Listed records:

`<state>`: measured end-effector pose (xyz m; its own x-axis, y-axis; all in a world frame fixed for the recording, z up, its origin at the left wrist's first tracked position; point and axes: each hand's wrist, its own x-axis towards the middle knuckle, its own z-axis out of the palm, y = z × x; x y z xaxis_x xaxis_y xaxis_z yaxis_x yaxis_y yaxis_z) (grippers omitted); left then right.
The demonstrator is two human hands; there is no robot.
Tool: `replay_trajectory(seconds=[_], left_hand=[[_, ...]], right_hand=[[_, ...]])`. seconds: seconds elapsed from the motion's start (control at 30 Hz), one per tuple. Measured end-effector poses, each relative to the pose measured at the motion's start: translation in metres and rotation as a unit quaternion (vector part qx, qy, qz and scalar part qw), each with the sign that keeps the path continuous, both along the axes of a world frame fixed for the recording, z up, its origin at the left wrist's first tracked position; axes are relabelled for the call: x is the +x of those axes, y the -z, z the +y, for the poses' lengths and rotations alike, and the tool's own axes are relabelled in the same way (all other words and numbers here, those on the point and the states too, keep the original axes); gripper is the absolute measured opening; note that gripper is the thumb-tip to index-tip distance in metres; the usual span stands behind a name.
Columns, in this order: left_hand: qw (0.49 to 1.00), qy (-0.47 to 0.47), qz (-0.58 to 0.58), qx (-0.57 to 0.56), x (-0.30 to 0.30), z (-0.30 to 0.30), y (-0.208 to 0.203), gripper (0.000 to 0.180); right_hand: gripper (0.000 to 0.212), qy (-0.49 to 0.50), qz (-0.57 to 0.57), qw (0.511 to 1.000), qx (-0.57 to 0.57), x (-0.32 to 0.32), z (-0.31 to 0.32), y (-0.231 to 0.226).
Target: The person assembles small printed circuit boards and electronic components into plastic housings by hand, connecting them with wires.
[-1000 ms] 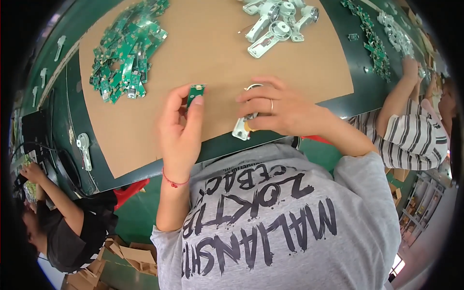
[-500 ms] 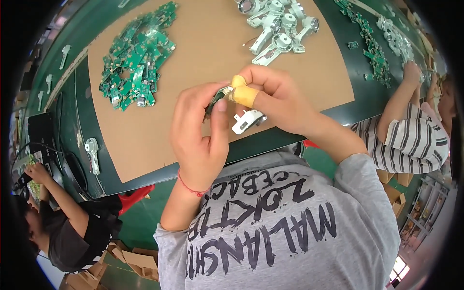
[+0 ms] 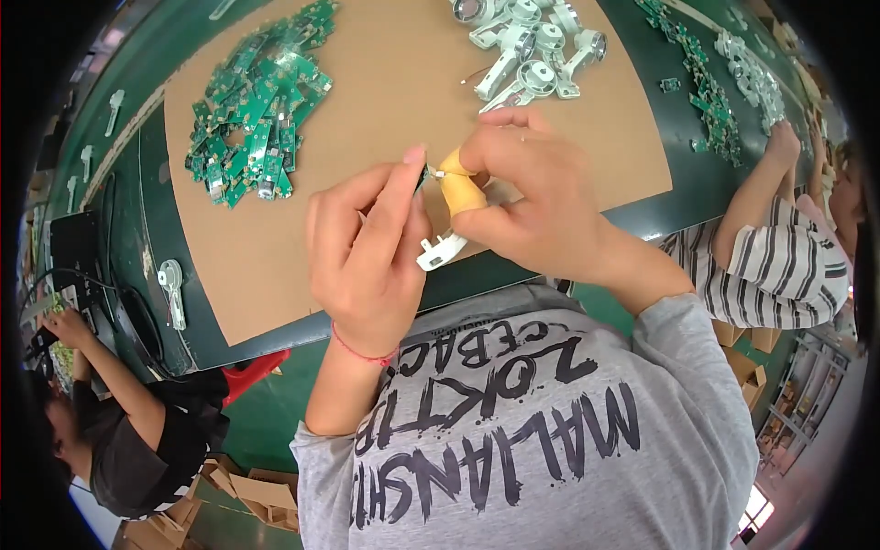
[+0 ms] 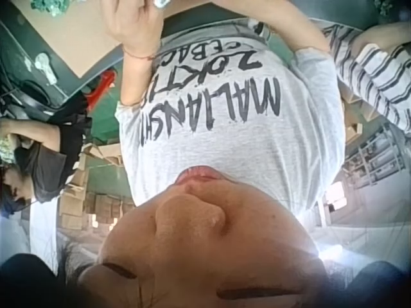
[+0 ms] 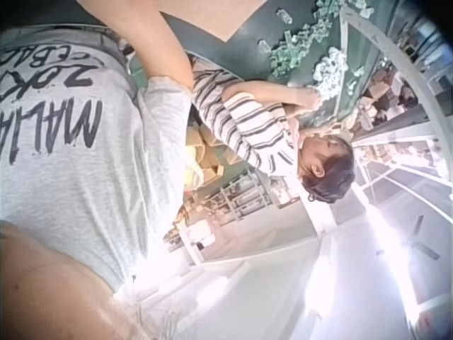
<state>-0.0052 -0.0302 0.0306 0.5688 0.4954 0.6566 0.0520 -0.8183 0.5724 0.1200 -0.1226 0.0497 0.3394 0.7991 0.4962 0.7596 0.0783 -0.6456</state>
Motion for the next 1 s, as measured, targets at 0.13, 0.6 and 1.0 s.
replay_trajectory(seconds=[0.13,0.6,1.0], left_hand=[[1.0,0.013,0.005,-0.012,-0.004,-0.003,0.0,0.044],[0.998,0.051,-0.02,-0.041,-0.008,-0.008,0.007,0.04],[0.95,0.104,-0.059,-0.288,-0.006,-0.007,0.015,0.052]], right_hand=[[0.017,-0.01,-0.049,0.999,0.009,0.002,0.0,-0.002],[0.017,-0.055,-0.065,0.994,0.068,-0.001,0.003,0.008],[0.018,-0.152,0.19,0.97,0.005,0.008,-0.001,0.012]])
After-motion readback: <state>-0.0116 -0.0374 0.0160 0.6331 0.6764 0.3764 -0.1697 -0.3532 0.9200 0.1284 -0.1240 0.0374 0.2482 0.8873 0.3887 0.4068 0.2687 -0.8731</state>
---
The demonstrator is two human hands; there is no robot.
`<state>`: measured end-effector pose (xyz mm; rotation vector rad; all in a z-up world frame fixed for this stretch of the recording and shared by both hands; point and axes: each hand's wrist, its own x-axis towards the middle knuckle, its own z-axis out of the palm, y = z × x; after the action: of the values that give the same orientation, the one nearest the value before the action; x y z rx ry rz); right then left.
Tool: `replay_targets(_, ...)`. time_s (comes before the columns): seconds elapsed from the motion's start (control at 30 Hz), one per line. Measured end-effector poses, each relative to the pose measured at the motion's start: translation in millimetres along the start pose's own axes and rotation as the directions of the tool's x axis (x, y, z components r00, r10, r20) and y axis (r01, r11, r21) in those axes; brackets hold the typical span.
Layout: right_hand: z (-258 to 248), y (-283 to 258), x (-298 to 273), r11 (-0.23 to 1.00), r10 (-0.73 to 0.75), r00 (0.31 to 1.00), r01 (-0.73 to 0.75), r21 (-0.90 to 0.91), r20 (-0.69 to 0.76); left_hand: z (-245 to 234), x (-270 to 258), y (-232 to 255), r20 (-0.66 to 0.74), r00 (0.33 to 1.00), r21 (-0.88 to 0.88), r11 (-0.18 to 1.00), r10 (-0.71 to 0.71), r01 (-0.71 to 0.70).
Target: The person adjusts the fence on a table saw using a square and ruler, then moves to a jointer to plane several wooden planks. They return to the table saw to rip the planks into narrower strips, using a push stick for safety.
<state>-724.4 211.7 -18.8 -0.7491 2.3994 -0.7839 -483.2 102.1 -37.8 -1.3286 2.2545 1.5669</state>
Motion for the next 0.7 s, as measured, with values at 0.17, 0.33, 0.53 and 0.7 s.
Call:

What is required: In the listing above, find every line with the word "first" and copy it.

Problem solution:
`<state>`: measured end-effector pose (xyz m; its own x-axis, y-axis; all in a world frame fixed for the recording, z up, its origin at the left wrist's first tracked position; point and axes: each hand's wrist, its own x-axis towards the middle knuckle, its own z-axis out of the palm, y = z × x; x y z xaxis_x xaxis_y xaxis_z yaxis_x yaxis_y yaxis_z) (grippers omitted); left then right.
Tool: `replay_trajectory(seconds=[_], left_hand=[[_, ...]], right_hand=[[_, ...]])`. seconds: seconds elapsed from the motion's start (control at 30 Hz), one per tuple. Measured end-effector poses, each relative to the pose measured at the motion's start: translation in metres and rotation as a unit quaternion (vector part qx, qy, qz and scalar part qw), each with the sign that keeps the path continuous, both along the axes of a world frame fixed for the recording, z up, its origin at the left wrist's first tracked position; axes are relabelled for the call: x is the +x of those axes, y the -z, z the +y, for the poses' lengths and rotations alike, and the tool's own axes are relabelled in the same way (all other words and numbers here, those on the point and the states too, keep the original axes); gripper is the absolute measured opening; note that gripper is the thumb-tip to index-tip distance in metres; the usual span stands behind a name.

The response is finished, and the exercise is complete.